Dust and ashes, sin rampant and grace triumphant—no American thinker has given us deeper instruction on these matters than Jonathan Edwards.
No one has surpassed his evocation of beauty reflected in creation (the “sweet mutual consents” of all lovely things with God) and consummated in heaven. He perfected the art of thinking in types (“the silkworm is a remarkable type of Christ, which, when it dies, yields us that of which we make such glorious clothing”). He made a grand and revelatory, though unfinished, synthesis of Calvinist doctrine with post-Newtonian science. He sounded the depths of the great paradox: regeneration is a divine gift, immediately and personally felt, yet the affections are notoriously fickle. To receive this divine gift is our life’s true goal, yet no effort can bring it near us.
Continuing down King Street toward the Edwards family elm, I passed a science and nature store where Edwards would surely delight in the fossils, prisms and skylight inscribed with Psalm 19:1. Edwards was a zealous natural philosopher. He studied rainbows, light rays and the coherence of atoms, and submitted to the Royal Society his observations of how spiders sail aloft on glistening lighter-than-air strands, fulfilling God’s design and happily disporting themselves in the process. “Hence the exuberant goodness of the Creator, who hath not only provided for all the necessities, but also for the pleasure and recreation of all sorts of creatures, even the insects.”
In the sovereign good pleasure of God, evident in each insect and atom, resides all being, all hope—and all desolation.
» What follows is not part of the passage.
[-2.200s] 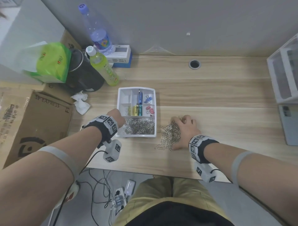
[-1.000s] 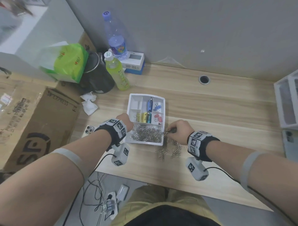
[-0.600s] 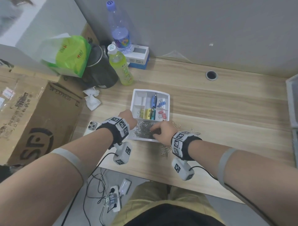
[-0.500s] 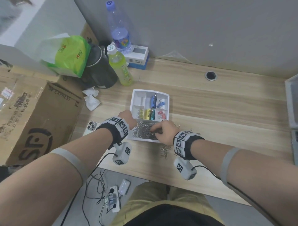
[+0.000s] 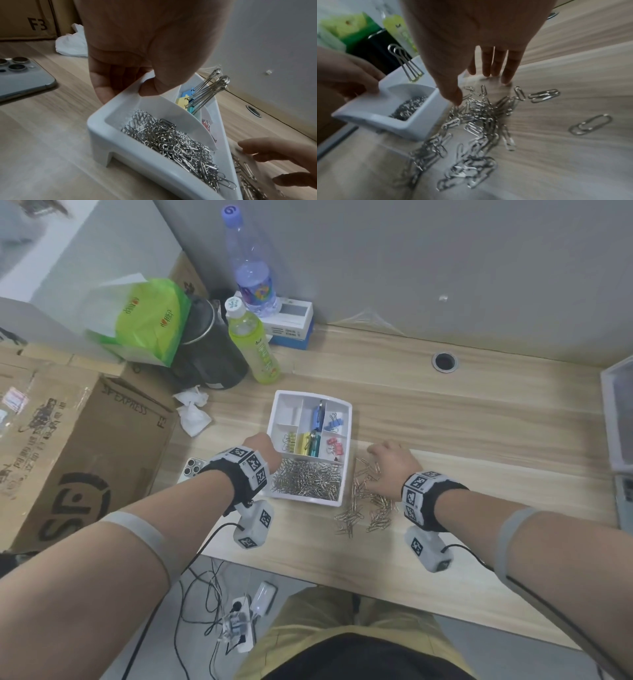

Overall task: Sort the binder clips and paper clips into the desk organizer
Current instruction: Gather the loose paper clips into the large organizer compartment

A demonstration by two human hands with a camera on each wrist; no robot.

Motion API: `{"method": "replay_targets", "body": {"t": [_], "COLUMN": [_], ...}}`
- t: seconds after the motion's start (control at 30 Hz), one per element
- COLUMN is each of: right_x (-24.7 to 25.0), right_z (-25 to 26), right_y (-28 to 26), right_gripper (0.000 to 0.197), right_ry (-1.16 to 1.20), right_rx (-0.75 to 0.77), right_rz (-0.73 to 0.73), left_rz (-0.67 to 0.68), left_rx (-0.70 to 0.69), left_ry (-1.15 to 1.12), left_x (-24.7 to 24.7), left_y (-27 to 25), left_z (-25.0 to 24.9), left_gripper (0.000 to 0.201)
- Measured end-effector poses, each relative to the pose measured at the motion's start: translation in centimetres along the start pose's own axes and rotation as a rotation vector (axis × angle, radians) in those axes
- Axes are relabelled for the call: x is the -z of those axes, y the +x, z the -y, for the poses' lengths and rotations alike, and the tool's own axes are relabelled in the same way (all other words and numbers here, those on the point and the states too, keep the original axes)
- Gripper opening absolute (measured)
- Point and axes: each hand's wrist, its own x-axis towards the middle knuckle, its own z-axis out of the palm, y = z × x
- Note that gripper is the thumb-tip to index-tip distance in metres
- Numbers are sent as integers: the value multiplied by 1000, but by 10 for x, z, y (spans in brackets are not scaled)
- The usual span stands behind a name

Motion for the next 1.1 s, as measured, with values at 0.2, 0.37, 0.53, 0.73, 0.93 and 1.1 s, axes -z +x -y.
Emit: {"method": "replay_targets", "body": {"t": [0.2,0.37,0.53,0.73,0.93,1.1], "right_x": [-22,-37,-43,-55,-70,-67], "right_z": [-1,7,8,24,26,12], "right_y": [1,1,-9,-18,-23,-20], "right_gripper": [94,71,62,79,19,10], "right_ry": [-144,-101,-134,-311,-246,-214], "right_rx": [89,235,310,459,532,499], "right_rz": [-23,5,47,36,-9,-10], "left_rz": [-6,-14,-12,-9,-8,-11], "left_rx": [51,47,41,40,56,51], "left_ry": [31,26,23,36,29,34], "left_x": [1,-2,-2,-2,-4,-5], "left_y": [1,0,-2,-4,-2,-3], "left_z": [14,21,21,21,22,20], "left_gripper": [24,5,9,4,3,6]}}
To lackluster Laodiceans, scientist Edwards would turn shepherd of souls and sound the alarum: “Unconverted men walk over the pit of hell on a rotten covering, and there are innumerable places in this covering so weak . . . you have nothing to stand upon, nor anything to take hold of: there is nothing between you and hell but the air; ’tis only the power and mere pleasure of God that holds you up.” Newton, Locke, Berkeley and the Cambridge Platonists provided a cloud of scientific witnesses for his biblically rooted belief that only the power and mere pleasure of God holds matter together, only the consciousness of God makes things real. Unreality is our basic condition and corruption unto death our constant peril. To be exiled from Being is torment unending, and this is where we abide even now if we are bereft of God. Yet after the jeremiad comes the good news: “Now you have an extraordinary opportunity, a day wherein Christ has flung the door of mercy wide open.”
I returned to Main Street and took a break, reading the local paper at a cafe near the Edwards Church, and my eyes fell on an ad from the Unitarian Society: “A Different Trinity: Respect. Freedom. Justice.” Jonathan Edwards offers us the original Trinity, a living, paradoxical, loving, exuberant, demanding personal God who inscribed his name in the book of nature, delivered us out of Egypt, sacrificed his beloved Son, revealed the laws that free us from enslavement to ourselves, and who in every age sends his Spirit to accomplish “Surprising Work.”
Translated to heaven, Edwards is nearly untranslatable to the Northampton of 2003. But if he were alive today, he’d surely be a Red Sox fan; he’s well acquainted with stirring revivals that burn themselves out. Revive us again, Jonathan Edwards, and make your birthday ours.